Il cherchait depuis longtemps, bien avant le 12 janvier. Il est de ces catastrophes qui aident parfois, quand on cherche bien. Mon ami a frappé à plusieurs portes, avant d’en trouver une ouverte. C’est Bruno qui le résume le mieux pour nous :
Quand j’ai commencé à travailler avec Jean Gérald, j’ai cru que je devrais le ménager, ne pas le laisser forcer, qu’il serait limité… Hihi! (mmmm, encore ce rire…) J’ai vite appris le contraire!
Il est évident que ce ne sont pas toutes les personnes touchées par une forme d’handicap (Jean Gérald a une paralysie cérébrale due à une grippe typhoïde à l’âge de 3 ans) qui ont les mêmes capacités physiques, mais il est clair que la plupart du temps, tous les handicapés sont mis dans le même bateau. Un handicap pour un autre, la vérité est qu’il faudra parfois être patient avec la personne qui en est à son premier emploi.
Je suis curieux de voir, dans les prochaines années, l’ouverture du marché du travail (déjà très restreint) pour les personnes touchées par un handicap. Traiterons-nous les nouveaux handicapés physiques, ceux qui ont perdu des membres, de la même façon que leur collègue sans handicap? Le salaire variera-t-il dépendamment des tâches accomplies? Y aura-t-il une place plus grande pour les handicaps sensoriels, les aveugles, les sourds, les muets? Penserons-nous à créer des ateliers de travail pour les personnes touchées par une déficience intellectuelle? On parle encore en Ayiti, bien que de façon timide, de reconstruction de la nation. L’espoir, le cynisme, les réalités de chacun, les envies de pouvoir… de quoi cette reconstruction sera-t-elle faite au juste?
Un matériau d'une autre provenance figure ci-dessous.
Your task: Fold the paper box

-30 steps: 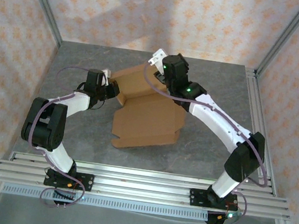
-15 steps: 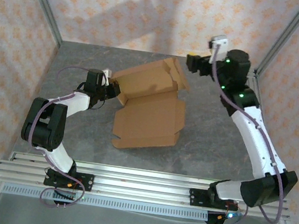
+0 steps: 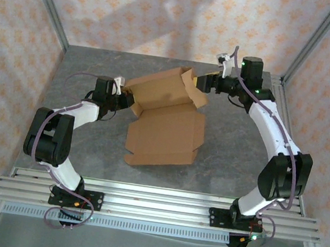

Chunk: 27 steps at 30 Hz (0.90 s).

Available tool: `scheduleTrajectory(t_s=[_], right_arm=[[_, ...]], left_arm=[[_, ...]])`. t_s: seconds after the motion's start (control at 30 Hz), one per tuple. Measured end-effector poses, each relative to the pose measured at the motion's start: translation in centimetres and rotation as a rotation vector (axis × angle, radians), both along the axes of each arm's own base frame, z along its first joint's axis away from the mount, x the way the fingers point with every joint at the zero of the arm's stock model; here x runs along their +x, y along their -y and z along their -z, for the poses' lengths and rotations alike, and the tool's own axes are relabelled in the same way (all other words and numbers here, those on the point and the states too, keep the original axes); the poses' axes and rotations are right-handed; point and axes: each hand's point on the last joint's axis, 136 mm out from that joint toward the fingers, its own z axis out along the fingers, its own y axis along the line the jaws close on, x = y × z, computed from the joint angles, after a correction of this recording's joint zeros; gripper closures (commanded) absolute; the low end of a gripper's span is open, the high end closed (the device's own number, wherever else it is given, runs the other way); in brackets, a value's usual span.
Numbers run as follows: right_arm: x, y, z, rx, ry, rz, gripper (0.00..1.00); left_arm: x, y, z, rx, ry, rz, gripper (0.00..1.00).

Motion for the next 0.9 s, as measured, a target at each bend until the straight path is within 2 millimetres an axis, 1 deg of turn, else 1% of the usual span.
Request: scheduleTrajectory(t_s=[0.1, 0.3, 0.5, 0.67, 0.9], right_arm=[[-1.3, -1.1, -0.1, 0.01, -0.009, -0.068, 0.22], [-3.6, -2.9, 0.1, -0.018, -0.006, -0.173, 0.21], [-5.0, -4.0, 0.7, -0.054, 0.007, -0.231, 0.29], [-4.8, -4.4, 1.1, -0.109, 0.036, -0.227, 0.32], [-3.8, -5.3, 2.3, -0.279, 0.111, -0.138, 0.4]], left_arm=[[0.0, 0.0, 0.0, -0.001, 0.0, 0.002, 1.0], [0.1, 0.0, -0.1, -0.002, 0.002, 0.001, 1.0], [0.3, 0.1, -0.6, -0.003, 0.011, 0.002, 1.0], [0.4, -0.1, -0.6, -0.003, 0.011, -0.002, 1.0], [0.5, -0.6, -0.4, 0.002, 0.005, -0.018, 1.0]])
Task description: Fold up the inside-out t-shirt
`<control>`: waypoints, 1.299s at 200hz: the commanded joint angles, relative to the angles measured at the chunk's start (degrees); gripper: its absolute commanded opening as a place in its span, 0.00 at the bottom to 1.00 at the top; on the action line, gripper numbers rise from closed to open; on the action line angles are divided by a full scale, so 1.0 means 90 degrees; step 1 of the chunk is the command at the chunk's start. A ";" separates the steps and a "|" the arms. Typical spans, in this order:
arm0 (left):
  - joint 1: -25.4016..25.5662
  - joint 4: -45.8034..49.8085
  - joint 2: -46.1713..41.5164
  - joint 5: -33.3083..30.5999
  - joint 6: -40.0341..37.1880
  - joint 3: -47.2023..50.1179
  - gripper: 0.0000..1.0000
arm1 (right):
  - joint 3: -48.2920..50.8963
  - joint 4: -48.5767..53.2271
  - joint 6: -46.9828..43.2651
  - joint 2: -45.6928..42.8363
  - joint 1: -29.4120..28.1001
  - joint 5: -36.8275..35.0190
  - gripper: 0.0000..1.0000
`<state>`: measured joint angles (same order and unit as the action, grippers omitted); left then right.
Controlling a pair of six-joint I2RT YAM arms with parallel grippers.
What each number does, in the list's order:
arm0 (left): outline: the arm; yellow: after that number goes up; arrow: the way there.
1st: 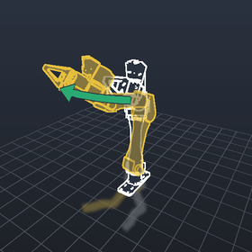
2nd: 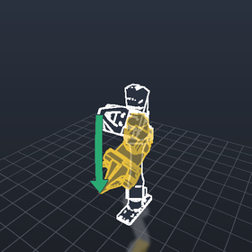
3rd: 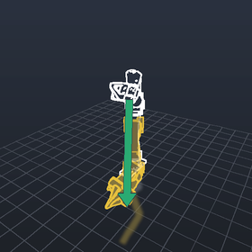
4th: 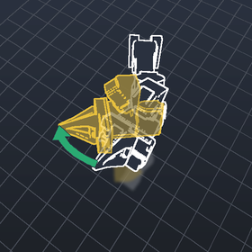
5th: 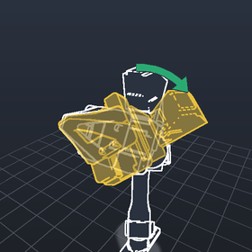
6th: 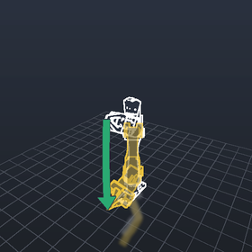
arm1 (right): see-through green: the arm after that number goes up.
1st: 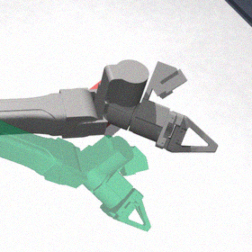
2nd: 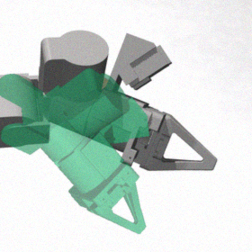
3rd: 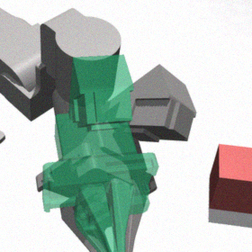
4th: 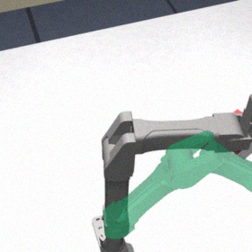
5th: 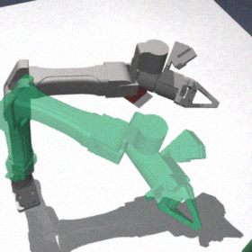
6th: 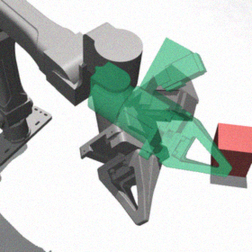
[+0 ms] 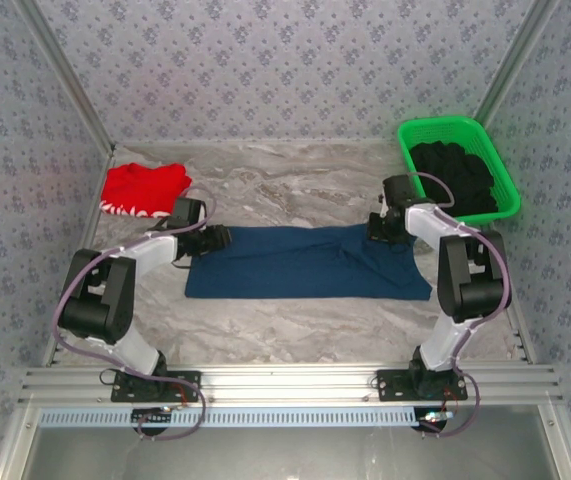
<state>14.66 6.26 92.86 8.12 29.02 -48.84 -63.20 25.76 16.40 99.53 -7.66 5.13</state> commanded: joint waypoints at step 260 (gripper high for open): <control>-0.0046 0.0173 0.0320 -0.0314 -0.0294 -0.0145 0.56 | 0.0477 0.0627 0.0111 -0.0463 -0.0513 -0.0110 0.36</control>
<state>14.63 7.07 95.74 6.15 27.46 -49.82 -59.51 28.77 16.97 94.83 -11.33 4.27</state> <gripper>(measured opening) 0.564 0.350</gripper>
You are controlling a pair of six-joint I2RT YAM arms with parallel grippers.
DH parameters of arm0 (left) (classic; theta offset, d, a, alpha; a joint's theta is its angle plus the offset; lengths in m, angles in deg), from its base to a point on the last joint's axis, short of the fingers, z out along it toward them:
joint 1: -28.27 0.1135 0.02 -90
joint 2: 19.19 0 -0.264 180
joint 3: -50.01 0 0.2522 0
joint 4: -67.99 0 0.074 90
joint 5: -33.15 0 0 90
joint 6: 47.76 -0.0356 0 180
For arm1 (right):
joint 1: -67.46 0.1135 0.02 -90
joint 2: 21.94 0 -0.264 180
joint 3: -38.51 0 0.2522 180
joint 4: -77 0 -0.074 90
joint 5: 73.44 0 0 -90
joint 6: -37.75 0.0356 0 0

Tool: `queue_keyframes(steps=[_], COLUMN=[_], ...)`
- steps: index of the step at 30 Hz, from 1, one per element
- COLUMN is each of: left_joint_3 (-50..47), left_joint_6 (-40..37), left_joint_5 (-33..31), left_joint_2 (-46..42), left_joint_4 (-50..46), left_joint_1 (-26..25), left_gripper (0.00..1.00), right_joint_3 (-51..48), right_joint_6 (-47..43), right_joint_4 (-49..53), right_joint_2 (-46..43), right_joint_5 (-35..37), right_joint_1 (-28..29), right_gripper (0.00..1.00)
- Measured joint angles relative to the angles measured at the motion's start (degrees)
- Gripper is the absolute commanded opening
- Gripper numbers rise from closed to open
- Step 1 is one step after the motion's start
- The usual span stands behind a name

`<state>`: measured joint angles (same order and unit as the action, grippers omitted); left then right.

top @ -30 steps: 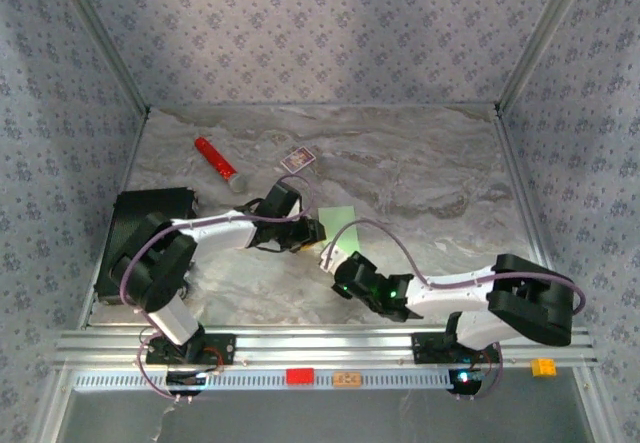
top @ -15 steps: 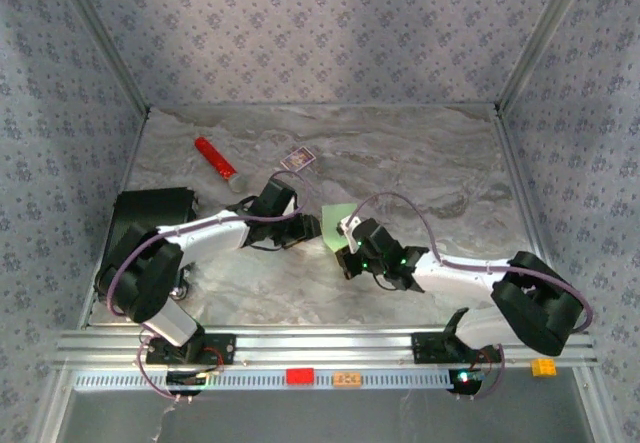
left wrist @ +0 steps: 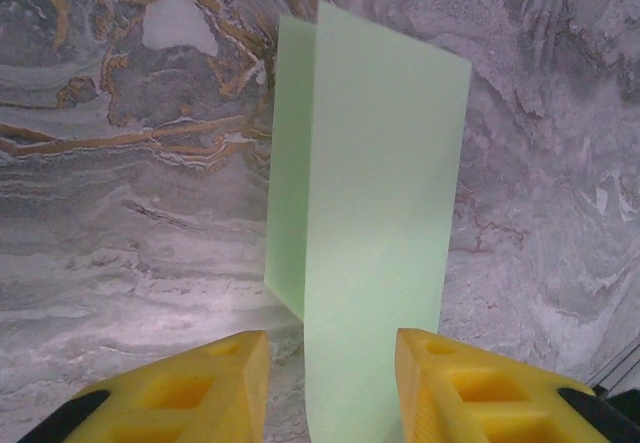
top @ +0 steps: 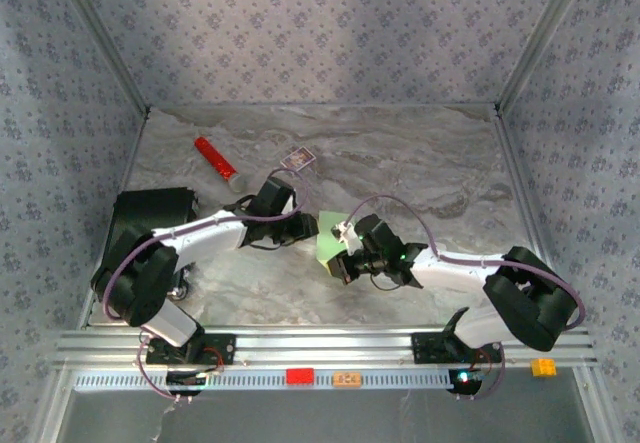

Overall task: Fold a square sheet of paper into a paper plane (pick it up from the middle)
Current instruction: Third fold the triangle at the center of the table.

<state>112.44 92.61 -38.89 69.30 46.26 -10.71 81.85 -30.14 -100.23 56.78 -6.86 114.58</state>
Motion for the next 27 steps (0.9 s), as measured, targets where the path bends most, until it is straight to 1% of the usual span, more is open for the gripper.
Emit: queue_keyframes(steps=[5,10,13,18,27], left_joint_3=[1.2,4.2,6.6,10.5,13.7], left_joint_6=[-0.7,-1.7,-2.8,-4.1,-5.4], left_joint_5=[0.7,2.6,4.8,8.3,11.2], left_joint_2=[0.1,2.3,5.2,11.0,18.5], left_joint_4=[0.0,0.7,0.7,0.7,0.7], left_joint_1=[0.3,0.3,0.3,0.3,0.3], left_gripper=[0.29,0.25,0.22,0.22,0.18], right_joint_3=[0.0,-0.1,-0.1,-0.2,-0.6], right_joint_6=[0.0,0.0,0.0,0.0,0.0], right_joint_4=[-0.8,-1.4,-1.5,-1.5,-2.1], right_joint_2=[0.3,0.5,0.8,1.2,1.3], right_joint_5=[-3.2,-4.0,-4.1,-4.0,-4.0], right_joint_1=[0.0,0.0,0.0,0.0,0.0], right_gripper=[0.00,0.00,0.00,0.00,0.00])
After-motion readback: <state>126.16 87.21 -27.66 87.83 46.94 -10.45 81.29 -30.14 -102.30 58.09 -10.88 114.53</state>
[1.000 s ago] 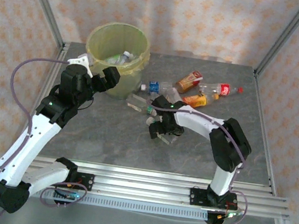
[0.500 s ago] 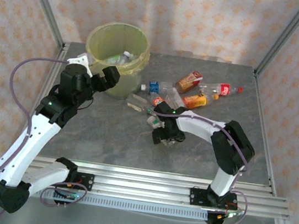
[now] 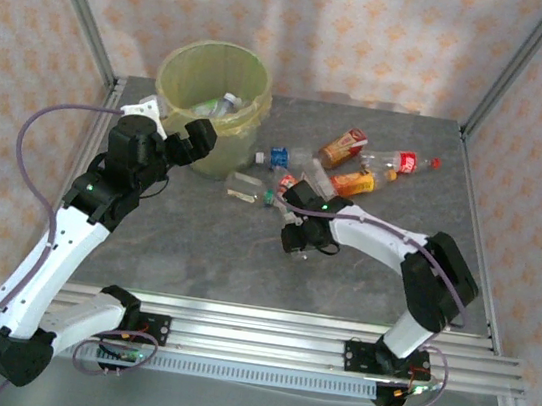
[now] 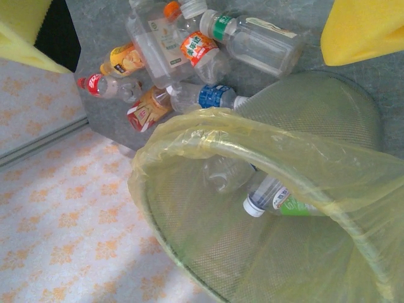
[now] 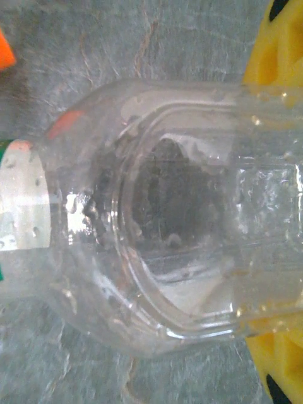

Les gens devraient nous donner plus de chance, me dit un Jean Gérald en fin d’entrevue, c’est une belle occasion pour nous (les handicapés) de démontrer notre capacité d’adaptation et notre volonté d’être autre chose que des mendiants. Moi, j’ai beaucoup à apprendre en travaillant et c’est ça, ma fierté.
Et Bruno d’ajouter :
La vie, de façon pratique, se construit, se rêve, s’invente à chaque jour, s’épanouit, lorsque nous avons de l’argent dans nos mains. Pour boire, pour manger, pour m’acheter des jeans, pour envoyer mes enfants à l’école, j’ai besoin d’argent. Je ne vois pas en quoi les besoins des handicapés sont différents?